In some sense, the narrative's central problem is also ever so slightly pathetic. The king must labour to read aloud a speech that he hasn't written, about events he will play no practical part in shaping. He literally just has to say the words. And he can't do that. His only bloody job. I'm not intending to sound glib or churlish about those with speech impediments, including George VI who I am sure possessed some measure of courage and a certain steely resolve in order to speak publicly. But the great historical and social weight placed on this personal struggle sums up our supposed love affair with our supposed betters. "Well done!" we are geared up to gamely cheer as the very well kept and expensively educated monarch learns to pronounce his 'P' sounds. Honestly, good for him. But let's not hold a street party.

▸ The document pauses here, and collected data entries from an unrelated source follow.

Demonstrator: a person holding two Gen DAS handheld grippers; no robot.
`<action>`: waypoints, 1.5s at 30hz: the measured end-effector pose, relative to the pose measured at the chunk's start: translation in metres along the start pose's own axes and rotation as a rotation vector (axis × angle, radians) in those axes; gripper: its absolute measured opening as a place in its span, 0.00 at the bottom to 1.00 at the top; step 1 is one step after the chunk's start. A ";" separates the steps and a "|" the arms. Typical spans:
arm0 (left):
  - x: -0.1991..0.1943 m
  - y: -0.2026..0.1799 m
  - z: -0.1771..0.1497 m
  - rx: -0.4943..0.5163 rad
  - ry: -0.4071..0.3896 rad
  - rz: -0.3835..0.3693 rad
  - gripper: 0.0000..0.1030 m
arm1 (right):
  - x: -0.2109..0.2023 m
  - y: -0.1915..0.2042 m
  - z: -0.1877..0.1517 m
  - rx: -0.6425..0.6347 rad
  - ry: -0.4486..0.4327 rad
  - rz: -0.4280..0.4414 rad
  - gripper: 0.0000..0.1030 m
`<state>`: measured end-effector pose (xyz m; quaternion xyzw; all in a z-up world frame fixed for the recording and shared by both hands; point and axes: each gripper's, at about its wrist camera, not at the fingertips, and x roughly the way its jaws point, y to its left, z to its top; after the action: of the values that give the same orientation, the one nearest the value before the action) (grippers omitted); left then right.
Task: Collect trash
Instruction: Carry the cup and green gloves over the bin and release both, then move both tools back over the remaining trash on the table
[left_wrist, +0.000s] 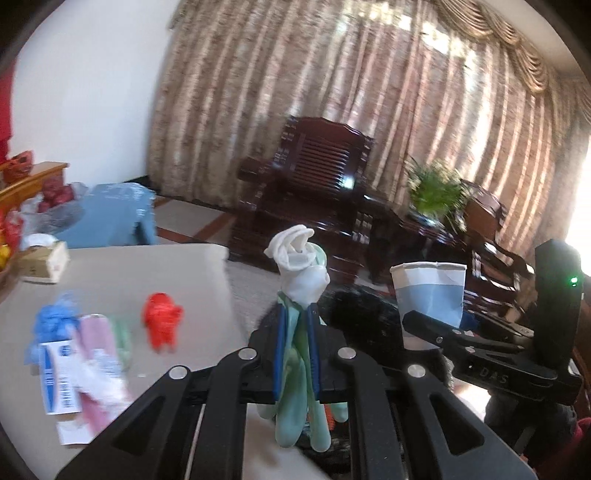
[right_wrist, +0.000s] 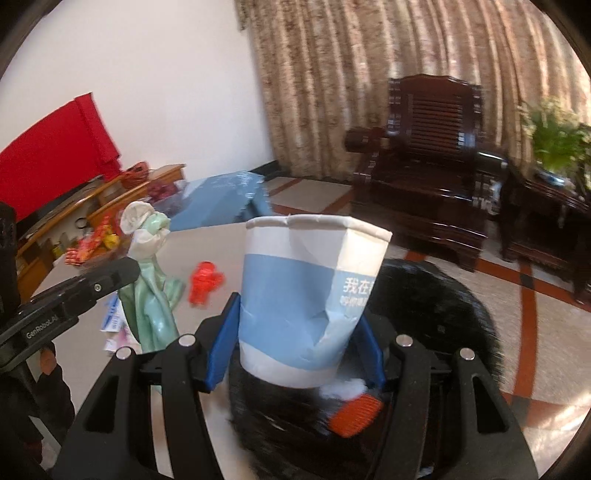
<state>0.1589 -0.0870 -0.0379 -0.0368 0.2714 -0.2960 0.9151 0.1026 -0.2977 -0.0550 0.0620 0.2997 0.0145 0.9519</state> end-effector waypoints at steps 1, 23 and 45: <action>0.006 -0.007 -0.002 0.008 0.008 -0.011 0.11 | 0.000 -0.007 -0.003 0.007 0.006 -0.014 0.55; 0.097 -0.044 -0.038 0.057 0.208 -0.098 0.38 | 0.030 -0.053 -0.061 0.079 0.160 -0.148 0.81; -0.035 0.073 -0.026 -0.039 0.010 0.280 0.80 | 0.030 0.049 -0.014 -0.028 0.003 0.046 0.95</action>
<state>0.1601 -0.0044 -0.0596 -0.0147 0.2841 -0.1601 0.9452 0.1192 -0.2453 -0.0773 0.0552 0.2995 0.0406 0.9516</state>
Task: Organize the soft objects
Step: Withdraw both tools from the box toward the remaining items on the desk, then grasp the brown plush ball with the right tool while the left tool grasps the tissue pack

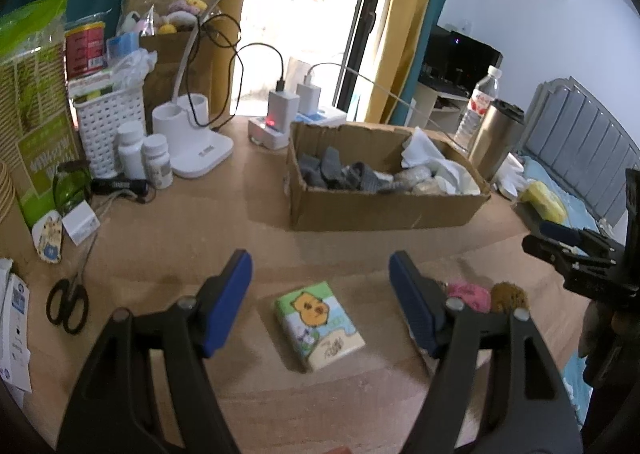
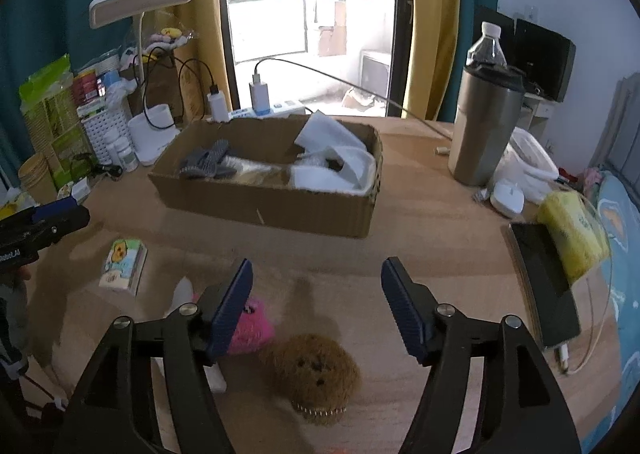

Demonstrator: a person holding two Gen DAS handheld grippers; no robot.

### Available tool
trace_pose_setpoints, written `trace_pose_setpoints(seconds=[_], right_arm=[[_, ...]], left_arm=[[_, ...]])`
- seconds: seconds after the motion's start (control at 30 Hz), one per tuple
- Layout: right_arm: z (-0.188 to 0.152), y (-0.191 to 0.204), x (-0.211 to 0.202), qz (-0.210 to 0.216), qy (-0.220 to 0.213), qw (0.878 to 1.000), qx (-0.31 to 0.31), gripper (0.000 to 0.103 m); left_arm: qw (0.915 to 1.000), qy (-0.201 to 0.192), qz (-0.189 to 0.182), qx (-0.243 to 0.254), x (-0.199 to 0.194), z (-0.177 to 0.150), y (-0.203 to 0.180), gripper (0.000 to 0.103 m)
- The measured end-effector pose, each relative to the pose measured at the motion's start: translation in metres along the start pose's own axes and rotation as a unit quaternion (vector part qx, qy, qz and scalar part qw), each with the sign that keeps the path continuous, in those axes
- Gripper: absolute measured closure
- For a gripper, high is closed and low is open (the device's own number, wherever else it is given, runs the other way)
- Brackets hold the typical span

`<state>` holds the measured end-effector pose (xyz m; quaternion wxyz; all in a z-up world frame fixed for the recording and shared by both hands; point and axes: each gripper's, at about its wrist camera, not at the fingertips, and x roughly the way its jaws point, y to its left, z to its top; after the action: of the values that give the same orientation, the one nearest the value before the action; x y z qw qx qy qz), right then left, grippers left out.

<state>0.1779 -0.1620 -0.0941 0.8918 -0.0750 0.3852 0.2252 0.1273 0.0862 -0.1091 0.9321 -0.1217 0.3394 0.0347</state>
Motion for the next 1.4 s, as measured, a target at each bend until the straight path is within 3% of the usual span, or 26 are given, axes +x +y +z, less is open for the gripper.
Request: trace_pose_setpoints(seconds=[0.67,1.33,1.4], right_arm=[[-0.052,-0.012,0.016,0.015,0.041,0.999,0.015,0.032],[-0.064,-0.011,0.034,0.042,0.064,0.997,0.004,0.033],[-0.064,-0.008,0.034,0.04,0.062,0.997,-0.002,0.038]], left_arm=[[0.9988,0.046,0.008,0.011,0.021,-0.038,-0.013,0.03],[0.9946,0.09,0.049,0.016,0.064,-0.047,-0.01,0.03],[0.9946,0.09,0.048,0.02,0.065,-0.048,-0.01,0.03]])
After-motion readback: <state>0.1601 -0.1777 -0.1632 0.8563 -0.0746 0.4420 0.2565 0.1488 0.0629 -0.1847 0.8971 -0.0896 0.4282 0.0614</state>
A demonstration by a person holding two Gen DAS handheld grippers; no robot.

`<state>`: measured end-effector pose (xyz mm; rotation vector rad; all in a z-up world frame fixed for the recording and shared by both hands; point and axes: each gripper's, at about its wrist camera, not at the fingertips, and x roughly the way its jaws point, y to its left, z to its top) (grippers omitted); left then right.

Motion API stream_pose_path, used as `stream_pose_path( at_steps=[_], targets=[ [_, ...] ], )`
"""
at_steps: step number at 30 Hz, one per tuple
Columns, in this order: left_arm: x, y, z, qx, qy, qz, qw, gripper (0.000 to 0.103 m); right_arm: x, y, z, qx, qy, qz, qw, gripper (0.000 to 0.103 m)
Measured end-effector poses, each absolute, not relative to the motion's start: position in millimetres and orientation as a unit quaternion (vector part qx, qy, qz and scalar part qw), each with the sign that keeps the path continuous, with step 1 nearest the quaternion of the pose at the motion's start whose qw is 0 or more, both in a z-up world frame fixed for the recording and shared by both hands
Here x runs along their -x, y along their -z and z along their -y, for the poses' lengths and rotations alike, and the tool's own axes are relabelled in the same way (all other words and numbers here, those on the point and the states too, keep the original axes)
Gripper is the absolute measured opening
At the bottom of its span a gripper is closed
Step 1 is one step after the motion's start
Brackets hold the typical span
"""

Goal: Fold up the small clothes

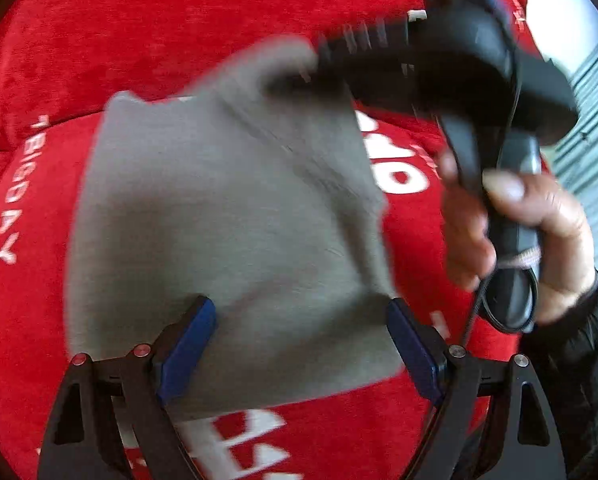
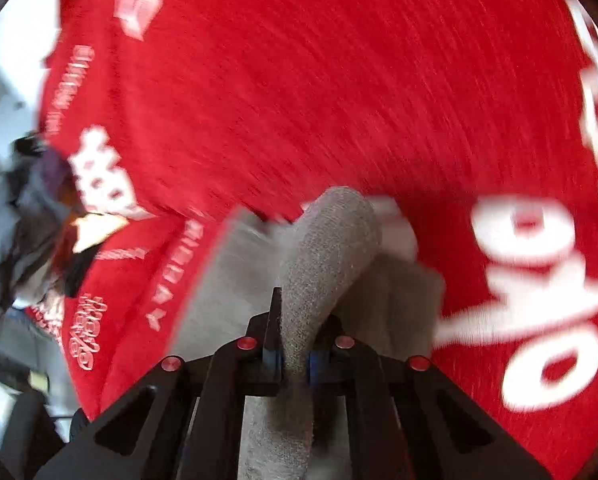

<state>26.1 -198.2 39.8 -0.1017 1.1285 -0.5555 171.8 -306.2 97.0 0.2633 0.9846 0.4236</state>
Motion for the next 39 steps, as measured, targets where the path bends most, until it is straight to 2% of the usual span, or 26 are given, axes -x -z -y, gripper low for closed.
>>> stream_pose_path(
  at_steps=[2,5,7,9,12,14,17,20,24,30,37,39],
  targets=[
    [-28.3,-36.8,211.2,0.036,0.253,-0.528,0.810,0.087,-176.8,-99.8,303.4,-0.093,-0.198,-0.467,0.857,0.009],
    [-35.0,-23.7,225.1,0.031,0.239,-0.546,0.802,0.087,-191.5,-69.9,303.2,-0.056,-0.170,-0.507,0.843,0.009],
    [-35.8,-22.1,231.5,0.025,0.241,-0.546,0.802,0.097,-199.6,-45.0,310.7,-0.059,-0.155,-0.532,0.831,0.010],
    [-32.8,-25.4,232.0,0.020,0.240,-0.547,0.802,0.097,-198.2,-35.3,325.1,-0.098,-0.158,-0.546,0.817,0.015],
    [-29.5,-37.1,212.8,0.046,0.242,-0.552,0.797,0.097,-184.6,-45.1,350.3,-0.146,-0.150,-0.532,0.820,0.040],
    [-22.9,-53.3,181.9,0.085,0.249,-0.544,0.797,0.097,-163.5,-61.2,367.7,-0.161,-0.138,-0.510,0.833,0.068],
    [-4.1,-75.6,131.5,0.090,0.219,-0.508,0.828,0.097,-115.7,-85.3,385.3,-0.201,-0.142,-0.469,0.848,0.074],
    [10.8,-77.3,91.6,0.042,0.162,-0.489,0.856,0.097,-59.7,-88.5,378.7,-0.230,-0.162,-0.465,0.839,0.075],
    [27.3,-49.2,72.8,-0.015,0.129,-0.507,0.852,0.097,-14.9,-71.4,360.4,-0.252,-0.182,-0.480,0.820,0.075],
    [29.3,-25.5,81.3,-0.029,0.117,-0.505,0.855,0.097,-1.5,-55.8,330.1,-0.233,-0.187,-0.496,0.815,0.075],
    [10.1,-25.4,98.3,-0.001,0.117,-0.496,0.861,0.097,-0.3,-49.4,315.2,-0.213,-0.151,-0.504,0.824,0.074],
    [2.6,-19.8,96.7,0.001,0.096,-0.506,0.857,0.097,-4.5,-45.0,311.0,-0.202,-0.145,-0.512,0.822,0.044]
  ],
)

As infuriating as that premise might be though, it is one which is carried off with disarming humour. Straight after the ultimate speech, his first wartime radio address, Lionel tells Bertie "you still stuttered on the 'W'" to which the king replies "I had to throw a few of them in so they knew it was me". It is to the credit of everyone involved that this film remains affable, watchable and entertaining from start to finish in spite of its royalist ways. Geoffrey Rush is especially likable and funny, whilst Firth is again in good form. His stutter is consistent and improves subtly throughout the film. Structurally it seems to take a wrong turn when the last half hour seems to build to two climaxes (the coronation and the radio address) but it is generally well paced stuff and decently executed stuff.

It is also sometimes "a little bit Richard Curtis", when moments of comedy come entirely out of the sound of an upper class English twit using words like "tits", "willy" and "shit". In fact, Firth is in a couple of scenes required to string together great reams of "fucks" and "buggers" during his sessions with Rush's therapist. Despite this heavy use of profanity the BBFC awarded the film a '12A' certificate, even though 'Made in Dagenham' was earlier this year controversially awarded a '15' for use of the same swear words. This has led to allegations of classism against the BBFC, who many commentators suppose have seen upper class swearing as non-threatening and funny, whilst working class swearing is violent and even potentially revolutionary. Whatever the truth behind that accusation (and I certainly see some) this particular humorous element felt cheap.

Whether or not the film's decent performances are going to prove Oscar winning, we'll find out next year. I certainly don't think the films romanticised picture of the monarchy will be much of a problem for American audiences and it is precisely the sort of backwards looking, period fare that sells all too well in the colonies, for whatever reason. Is Firth's performance here better than that which graced screens earlier this year in 'A Single Man'? Well, no. But more than a few have picked up Oscars for far less, often the year after a perceived snub. With no overwhelmingly clear favourite yet established for next year's Best Actor award, this is perhaps Firth's best chance to grab the glory. If he does, brace yourself for the inevitable stutter joke during his acceptance speech...

'The King's Speech' is rated '12A' by the BBFC and is due out on January 7th in the UK.